* [Task instructions]
Below are some records; copy each line in them that contains "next".

* [Data for the task]
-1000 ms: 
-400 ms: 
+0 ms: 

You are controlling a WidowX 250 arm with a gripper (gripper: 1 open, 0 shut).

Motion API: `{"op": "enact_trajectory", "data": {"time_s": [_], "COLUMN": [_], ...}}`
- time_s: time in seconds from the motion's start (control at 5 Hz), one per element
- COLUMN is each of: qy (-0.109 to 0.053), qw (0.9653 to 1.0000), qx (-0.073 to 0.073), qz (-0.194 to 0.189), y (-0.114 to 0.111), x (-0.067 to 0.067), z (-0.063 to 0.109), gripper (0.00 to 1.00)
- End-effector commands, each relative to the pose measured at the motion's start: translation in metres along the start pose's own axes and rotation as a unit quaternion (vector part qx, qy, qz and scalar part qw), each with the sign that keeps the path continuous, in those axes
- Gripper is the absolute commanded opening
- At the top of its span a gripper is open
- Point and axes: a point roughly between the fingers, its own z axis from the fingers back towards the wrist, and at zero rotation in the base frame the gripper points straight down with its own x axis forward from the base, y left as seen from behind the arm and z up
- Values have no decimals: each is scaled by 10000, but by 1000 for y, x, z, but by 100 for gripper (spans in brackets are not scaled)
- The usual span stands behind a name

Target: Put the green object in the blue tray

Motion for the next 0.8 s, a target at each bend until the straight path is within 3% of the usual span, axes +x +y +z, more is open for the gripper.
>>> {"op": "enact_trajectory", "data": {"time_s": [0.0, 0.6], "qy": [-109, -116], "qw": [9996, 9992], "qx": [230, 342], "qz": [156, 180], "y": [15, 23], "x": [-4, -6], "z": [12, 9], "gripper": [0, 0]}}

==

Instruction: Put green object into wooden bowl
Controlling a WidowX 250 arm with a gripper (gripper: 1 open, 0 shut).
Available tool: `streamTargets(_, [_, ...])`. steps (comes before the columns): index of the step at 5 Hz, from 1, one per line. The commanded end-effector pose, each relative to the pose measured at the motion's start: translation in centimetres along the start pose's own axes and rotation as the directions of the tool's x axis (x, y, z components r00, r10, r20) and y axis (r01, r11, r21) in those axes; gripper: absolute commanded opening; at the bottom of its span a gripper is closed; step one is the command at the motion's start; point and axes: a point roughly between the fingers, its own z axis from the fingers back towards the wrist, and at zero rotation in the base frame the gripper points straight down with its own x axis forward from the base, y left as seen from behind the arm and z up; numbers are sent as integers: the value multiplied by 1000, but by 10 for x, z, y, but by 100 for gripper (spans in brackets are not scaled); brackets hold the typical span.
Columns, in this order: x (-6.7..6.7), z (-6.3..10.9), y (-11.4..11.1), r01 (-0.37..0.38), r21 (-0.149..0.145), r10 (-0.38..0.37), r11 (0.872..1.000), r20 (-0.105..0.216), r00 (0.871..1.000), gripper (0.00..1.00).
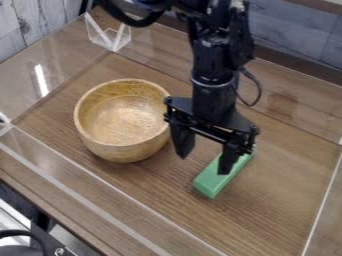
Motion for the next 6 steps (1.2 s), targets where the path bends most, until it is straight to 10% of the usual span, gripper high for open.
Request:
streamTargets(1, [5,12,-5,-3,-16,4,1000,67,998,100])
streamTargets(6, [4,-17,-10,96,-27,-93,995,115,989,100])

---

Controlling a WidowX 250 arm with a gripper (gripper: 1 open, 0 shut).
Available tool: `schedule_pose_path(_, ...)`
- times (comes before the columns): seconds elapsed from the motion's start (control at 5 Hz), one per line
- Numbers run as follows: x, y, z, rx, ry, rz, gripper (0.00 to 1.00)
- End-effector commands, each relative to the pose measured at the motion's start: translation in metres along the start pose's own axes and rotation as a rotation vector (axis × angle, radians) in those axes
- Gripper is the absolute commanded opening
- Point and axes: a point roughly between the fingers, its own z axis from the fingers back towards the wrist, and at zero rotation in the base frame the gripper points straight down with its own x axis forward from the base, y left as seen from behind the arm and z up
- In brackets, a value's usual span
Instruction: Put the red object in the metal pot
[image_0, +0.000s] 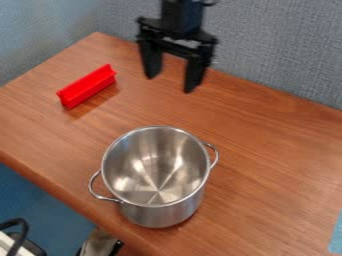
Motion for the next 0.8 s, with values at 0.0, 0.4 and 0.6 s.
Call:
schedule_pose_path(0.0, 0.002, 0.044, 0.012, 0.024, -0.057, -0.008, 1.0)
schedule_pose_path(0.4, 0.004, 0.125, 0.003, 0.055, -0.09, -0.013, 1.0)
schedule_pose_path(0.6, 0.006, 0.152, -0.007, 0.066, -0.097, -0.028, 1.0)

* [Exercise solution]
Motion for the next 0.8 s, a target at each bend until the straight path is within 3% of the usual span, axes +x +y +z, more is open for the gripper.
Motion for the next 6 steps (1.2 s), targets where the path bends most, until it is straight to 10% of the usual span, gripper high for open.
Motion for the next 0.8 s, with values at 0.0, 0.4 and 0.6 s.

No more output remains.